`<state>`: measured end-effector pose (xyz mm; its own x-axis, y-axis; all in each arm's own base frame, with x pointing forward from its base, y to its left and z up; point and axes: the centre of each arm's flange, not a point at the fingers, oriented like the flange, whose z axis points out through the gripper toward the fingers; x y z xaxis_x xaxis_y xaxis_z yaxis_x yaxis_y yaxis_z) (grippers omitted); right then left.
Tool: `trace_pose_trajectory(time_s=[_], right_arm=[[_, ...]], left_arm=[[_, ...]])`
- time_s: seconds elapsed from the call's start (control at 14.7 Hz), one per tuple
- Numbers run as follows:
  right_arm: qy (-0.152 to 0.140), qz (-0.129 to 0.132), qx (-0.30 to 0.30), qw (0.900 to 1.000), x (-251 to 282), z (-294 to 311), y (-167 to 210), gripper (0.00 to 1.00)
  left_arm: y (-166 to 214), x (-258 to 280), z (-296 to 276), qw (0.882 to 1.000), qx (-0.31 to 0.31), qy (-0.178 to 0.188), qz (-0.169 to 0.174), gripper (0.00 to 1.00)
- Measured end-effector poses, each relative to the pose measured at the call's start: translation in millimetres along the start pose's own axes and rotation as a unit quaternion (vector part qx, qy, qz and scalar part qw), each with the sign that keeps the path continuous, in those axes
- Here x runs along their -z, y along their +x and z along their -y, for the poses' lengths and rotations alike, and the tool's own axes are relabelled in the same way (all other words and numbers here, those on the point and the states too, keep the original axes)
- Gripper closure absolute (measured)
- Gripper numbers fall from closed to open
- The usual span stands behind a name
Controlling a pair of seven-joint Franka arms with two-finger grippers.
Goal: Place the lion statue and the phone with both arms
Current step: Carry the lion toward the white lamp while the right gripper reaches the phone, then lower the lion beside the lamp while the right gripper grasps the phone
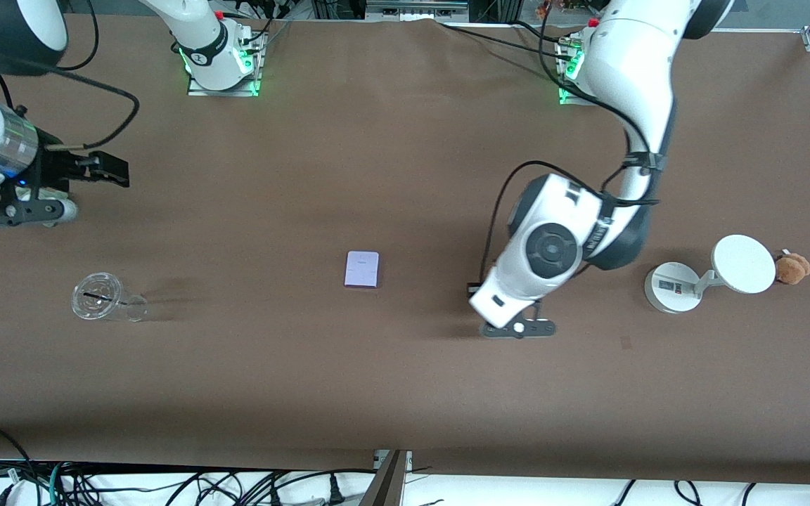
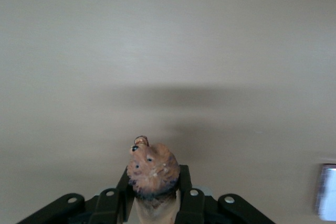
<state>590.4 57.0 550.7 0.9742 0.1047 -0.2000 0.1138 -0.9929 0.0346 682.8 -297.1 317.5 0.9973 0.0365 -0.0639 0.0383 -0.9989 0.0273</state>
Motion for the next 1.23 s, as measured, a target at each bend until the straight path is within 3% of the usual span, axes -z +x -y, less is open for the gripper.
trace_pose_trajectory(time_s=[0.34, 0.54, 0.82, 1.23], right_arm=[[-0.004, 0.004, 0.037, 0.999, -50, 58, 42, 0.0], [0.021, -0.007, 0.017, 1.0, -91, 100, 71, 0.0], [0.038, -0.018, -0.008, 0.999, -151, 149, 103, 0.0], [0.032, -0.049, -0.03, 0.998, -214, 260, 109, 0.0]], left_arm=[[-5, -2, 84, 0.999, -0.002, 0.028, 0.016, 0.63], [-18, -10, 118, 0.999, -0.022, 0.036, -0.01, 0.63], [-29, -30, 200, 0.999, -0.014, 0.032, -0.003, 0.63], [-54, -72, 225, 0.999, -0.006, 0.023, -0.043, 0.63]])
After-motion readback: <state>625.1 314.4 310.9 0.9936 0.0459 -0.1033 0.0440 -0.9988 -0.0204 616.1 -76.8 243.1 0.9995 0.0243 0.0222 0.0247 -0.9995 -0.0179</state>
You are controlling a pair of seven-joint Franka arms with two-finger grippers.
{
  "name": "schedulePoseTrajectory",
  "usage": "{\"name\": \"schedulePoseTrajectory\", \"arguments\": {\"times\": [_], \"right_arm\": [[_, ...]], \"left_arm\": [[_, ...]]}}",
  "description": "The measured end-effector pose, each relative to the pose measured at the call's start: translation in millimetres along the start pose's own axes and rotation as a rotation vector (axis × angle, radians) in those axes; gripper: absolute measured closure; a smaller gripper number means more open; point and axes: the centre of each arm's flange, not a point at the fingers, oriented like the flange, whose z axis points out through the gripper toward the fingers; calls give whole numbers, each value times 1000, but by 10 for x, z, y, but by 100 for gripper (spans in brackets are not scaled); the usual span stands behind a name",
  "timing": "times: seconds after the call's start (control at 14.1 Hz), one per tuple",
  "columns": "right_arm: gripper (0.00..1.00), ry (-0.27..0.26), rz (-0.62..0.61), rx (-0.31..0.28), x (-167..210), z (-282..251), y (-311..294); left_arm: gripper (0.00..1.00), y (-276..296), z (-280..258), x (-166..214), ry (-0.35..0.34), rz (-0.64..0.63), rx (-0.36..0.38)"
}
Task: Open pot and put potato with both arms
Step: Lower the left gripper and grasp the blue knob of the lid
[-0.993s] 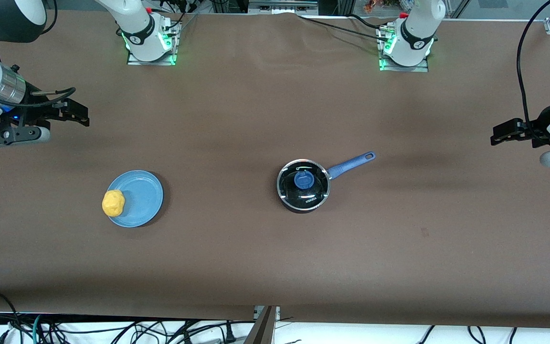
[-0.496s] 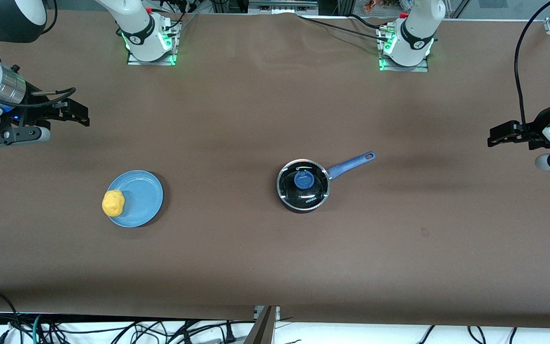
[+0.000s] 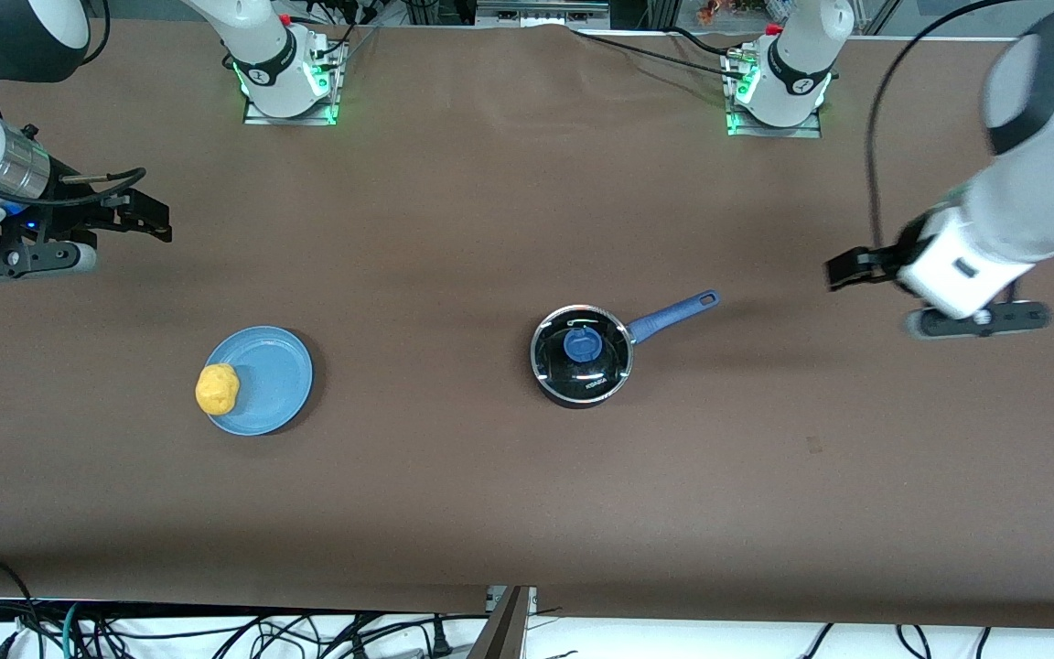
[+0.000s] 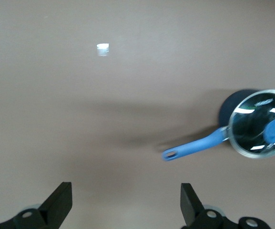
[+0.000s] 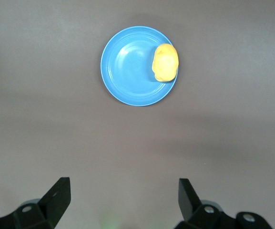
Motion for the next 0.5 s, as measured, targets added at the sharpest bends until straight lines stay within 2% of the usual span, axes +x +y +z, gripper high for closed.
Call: {"name": "schedulePoseTrajectory", "arguments": {"times": [0.14, 0.28, 0.5], "right_arm": [[0, 0, 0, 0, 0, 2, 0], [0, -1, 0, 0, 0, 4, 0], [0, -1, 0, 0, 0, 4, 1]], "left_arm": [[0, 601, 246, 6, 31, -65, -16], [0, 1149, 597, 57, 64, -72, -46], [0, 1707, 1173, 132, 87, -106, -82]]}}
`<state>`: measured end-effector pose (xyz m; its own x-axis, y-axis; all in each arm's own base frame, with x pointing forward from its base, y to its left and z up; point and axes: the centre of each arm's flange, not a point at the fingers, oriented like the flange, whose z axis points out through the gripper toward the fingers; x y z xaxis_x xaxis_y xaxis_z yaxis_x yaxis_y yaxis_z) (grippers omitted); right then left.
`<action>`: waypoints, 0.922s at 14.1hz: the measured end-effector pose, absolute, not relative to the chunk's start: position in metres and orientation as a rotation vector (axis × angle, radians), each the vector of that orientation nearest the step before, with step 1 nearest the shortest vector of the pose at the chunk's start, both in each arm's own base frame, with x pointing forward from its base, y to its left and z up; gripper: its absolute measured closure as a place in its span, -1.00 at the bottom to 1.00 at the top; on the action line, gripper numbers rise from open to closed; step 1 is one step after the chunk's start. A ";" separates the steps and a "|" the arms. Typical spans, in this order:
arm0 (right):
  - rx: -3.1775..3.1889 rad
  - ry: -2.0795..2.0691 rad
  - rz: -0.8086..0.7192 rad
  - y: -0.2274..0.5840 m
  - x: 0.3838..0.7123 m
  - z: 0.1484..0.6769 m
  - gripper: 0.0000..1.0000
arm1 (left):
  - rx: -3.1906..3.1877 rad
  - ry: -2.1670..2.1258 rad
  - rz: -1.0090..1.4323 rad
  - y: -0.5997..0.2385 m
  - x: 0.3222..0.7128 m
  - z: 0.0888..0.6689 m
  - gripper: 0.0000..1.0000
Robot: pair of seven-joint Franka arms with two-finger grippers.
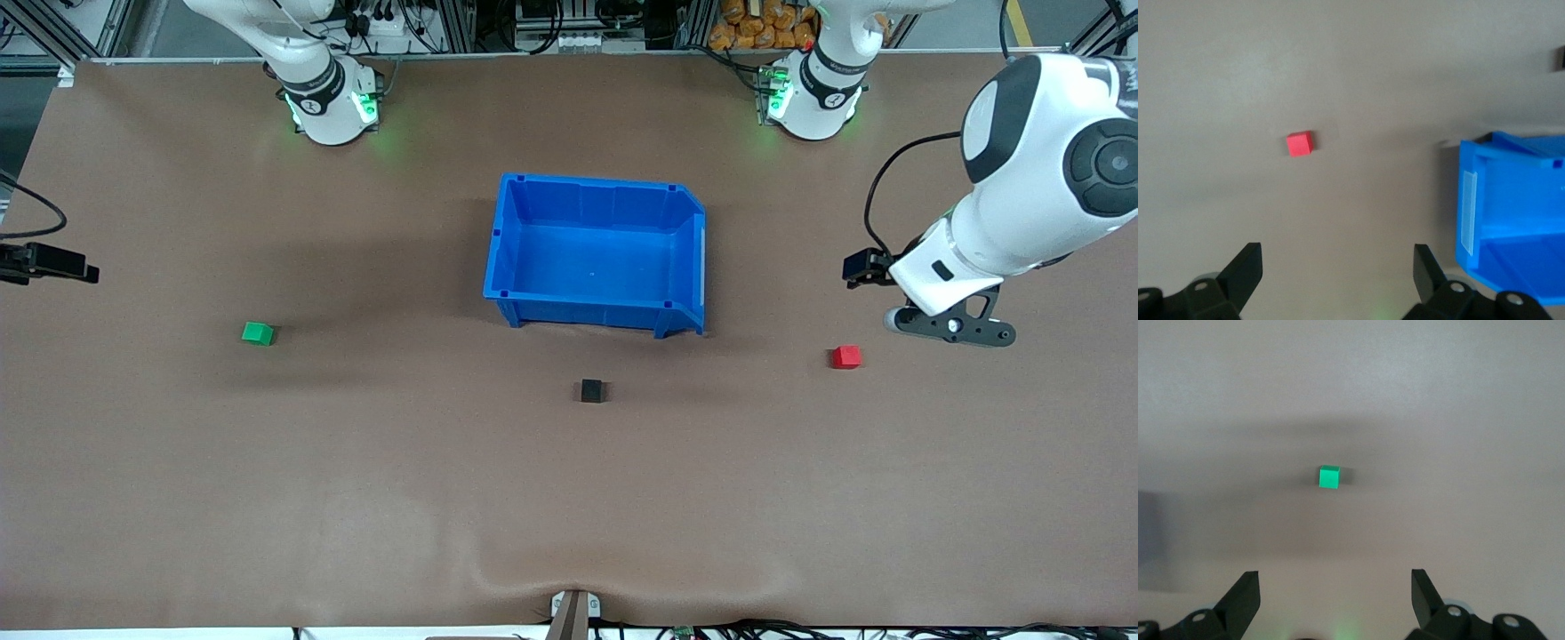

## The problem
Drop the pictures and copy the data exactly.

## Output of the task
`<state>`: measured end-effector pose (xyz mm; its own x-axis, y-axis; all in each arm's own base frame, with x pointing forward from its base, y to its left and z up; point and axes: the centre of each arm's flange, not a point at the fingers, oriented like the flange, whose z axis points out through the gripper toward the fingers; x y z xaxis_x xaxis_y xaxis_z yaxis_x yaxis_y yaxis_z) (grippers omitted); right then left.
Tool: `trace_pose_trajectory(time_s=[_], right_arm=[[_, ...]], left_arm=[[_, ...]])`
- time_s: seconds elapsed from the call's start (control at 14.7 Hz), one per tuple
- Numbers run as follows:
  right_arm: qy (-0.152 to 0.140), qz (-0.129 to 0.132), qx (-0.30 to 0.30), qw (0.900 to 1.000), x (-251 to 282), z (-294 to 311), y (-167 to 210), gripper (0.00 to 1.00)
  left_arm: y (-166 to 214), x (-258 to 280), z (-296 to 276), qw (0.882 to 1.000), qx (-0.31 to 0.31), qy (-0.178 to 0.188), qz (-0.169 to 0.174), gripper (0.00 to 1.00)
- Measured end-effector poses, each relative to the pose measured at the call's start: translation in millimetres along the start pose's own axes and rotation as a unit quaternion (vector part qx, qy, qz and scalar part qw), each with the sign that keeps the path continuous, in those axes
- Here x runs along their -z, y along their +x and z along their -y, for the poses' lengths and rotations alike, and the tool's own axes are relabelled in the same way (all other words and numbers here, those on the point and the states too, keep the original axes)
- Gripper closure absolute (measured)
- Gripper numbers fall from closed to open
- The usual span stands behind a name
Controlling a pair of seven-joint Franka arms with two-finger grippers.
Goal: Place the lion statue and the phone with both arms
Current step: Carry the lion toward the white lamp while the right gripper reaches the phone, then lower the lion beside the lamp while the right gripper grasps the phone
<state>590.4 57.0 550.7 0.9742 0.1047 -0.2000 0.1138 -0.9929 0.0346 682.8 -297.1 317.5 0.9973 0.0365 -0.0639 0.0383 -0.9989 0.0273</state>
Motion for the next 1.23 s, as measured, a target at each bend until the straight path is within 3% of the usual span, axes -z +x -y, less is open for the gripper.
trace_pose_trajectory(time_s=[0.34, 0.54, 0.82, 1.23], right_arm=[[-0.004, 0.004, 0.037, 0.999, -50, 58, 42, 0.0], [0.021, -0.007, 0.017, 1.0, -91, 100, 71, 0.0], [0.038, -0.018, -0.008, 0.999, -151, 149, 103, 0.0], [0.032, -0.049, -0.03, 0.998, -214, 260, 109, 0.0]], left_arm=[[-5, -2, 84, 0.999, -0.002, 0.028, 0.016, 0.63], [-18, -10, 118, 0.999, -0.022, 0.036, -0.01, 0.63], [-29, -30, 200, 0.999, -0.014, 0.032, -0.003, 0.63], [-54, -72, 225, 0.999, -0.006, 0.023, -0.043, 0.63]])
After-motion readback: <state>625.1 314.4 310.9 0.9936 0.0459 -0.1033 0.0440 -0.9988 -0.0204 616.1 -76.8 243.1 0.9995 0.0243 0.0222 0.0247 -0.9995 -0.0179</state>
You are controlling a pair of seven-joint Franka arms with two-finger grippers.
{
  "name": "schedulePoseTrajectory",
  "usage": "{\"name\": \"schedulePoseTrajectory\", \"arguments\": {\"times\": [_], \"right_arm\": [[_, ...]], \"left_arm\": [[_, ...]]}}",
  "description": "The measured end-effector pose, each relative to the pose measured at the call's start: translation in millimetres along the start pose's own axes and rotation as a rotation vector (axis × angle, radians) in those axes; gripper: absolute measured closure; a smaller gripper number means more open; point and axes: the centre of each arm's flange, not a point at the fingers, oriented like the flange, whose z axis points out through the gripper toward the fingers; calls give whole numbers, each value times 1000, but by 10 for x, z, y, but by 100 for gripper (spans in brackets are not scaled); the usual span stands behind a name",
  "timing": "times: seconds after the call's start (control at 14.1 Hz), one per tuple",
  "columns": "right_arm: gripper (0.00..1.00), ry (-0.27..0.26), rz (-0.62..0.61), rx (-0.31..0.28), x (-167..210), z (-282..251), y (-311..294); left_arm: gripper (0.00..1.00), y (-276..296), z (-280..258), x (-166..214), ry (-0.35..0.34), rz (-0.64..0.63), rx (-0.36..0.38)"
}
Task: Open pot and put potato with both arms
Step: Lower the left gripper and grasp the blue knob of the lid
[-0.993s] 
[-0.496s] 
[+0.000s] 
[+0.000s] 
[+0.000s] 
Motion for the next 0.5 s, as measured, targets added at the sharpest bends until straight lines stay within 2% of the usual span, axes +x +y +z, gripper high for closed.
Call: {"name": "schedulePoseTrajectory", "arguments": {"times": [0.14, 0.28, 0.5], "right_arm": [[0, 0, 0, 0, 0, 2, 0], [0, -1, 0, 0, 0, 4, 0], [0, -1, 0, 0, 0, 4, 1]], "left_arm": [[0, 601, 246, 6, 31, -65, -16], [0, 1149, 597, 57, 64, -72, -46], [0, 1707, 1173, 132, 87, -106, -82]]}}
`<state>`: measured end-effector pose (xyz m; its own x-axis, y-axis; all in each arm's own base frame, with x pointing forward from its base, y to its left and z up; point and axes: the centre of each arm's flange, not a point at the fingers, oriented like the flange, whose z axis points out through the gripper toward the fingers; x y z xaxis_x xaxis_y xaxis_z yaxis_x yaxis_y yaxis_z) (grippers omitted); right then left.
`<action>`: waypoints, 0.922s at 14.1hz: the measured end-effector pose, absolute, not relative to the chunk's start: position in metres and orientation as a rotation vector (axis × angle, radians), each the vector of that orientation nearest the step before, with step 1 nearest the shortest vector of the pose at the chunk's start, both in each arm's own base frame, with x pointing forward from its base, y to its left and z up; gripper: its absolute measured closure as a place in its span, -1.00 at the bottom to 1.00 at the top; on the action line, gripper numbers rise from open to closed; step 1 is one step after the chunk's start. A ";" separates the steps and a "|" the arms. Typical spans, in this order:
arm0 (right):
  - rx: -3.1775..3.1889 rad
  - ry: -2.0795..2.0691 rad
  - rz: -0.8086..0.7192 rad
  - y: -0.2274..0.5840 m
  - x: 0.3838..0.7123 m
  - z: 0.1484..0.6769 m
  - gripper: 0.0000..1.0000
arm1 (left):
  - rx: -3.1906..3.1877 rad
  - ry: -2.1670..2.1258 rad
  - rz: -1.0090..1.4323 rad
  - y: -0.5997..0.2385 m
  - x: 0.3222..0.7128 m
  - z: 0.0888..0.6689 m
  - gripper: 0.0000..1.0000
Robot: pair of seven-joint Franka arms with two-finger grippers.

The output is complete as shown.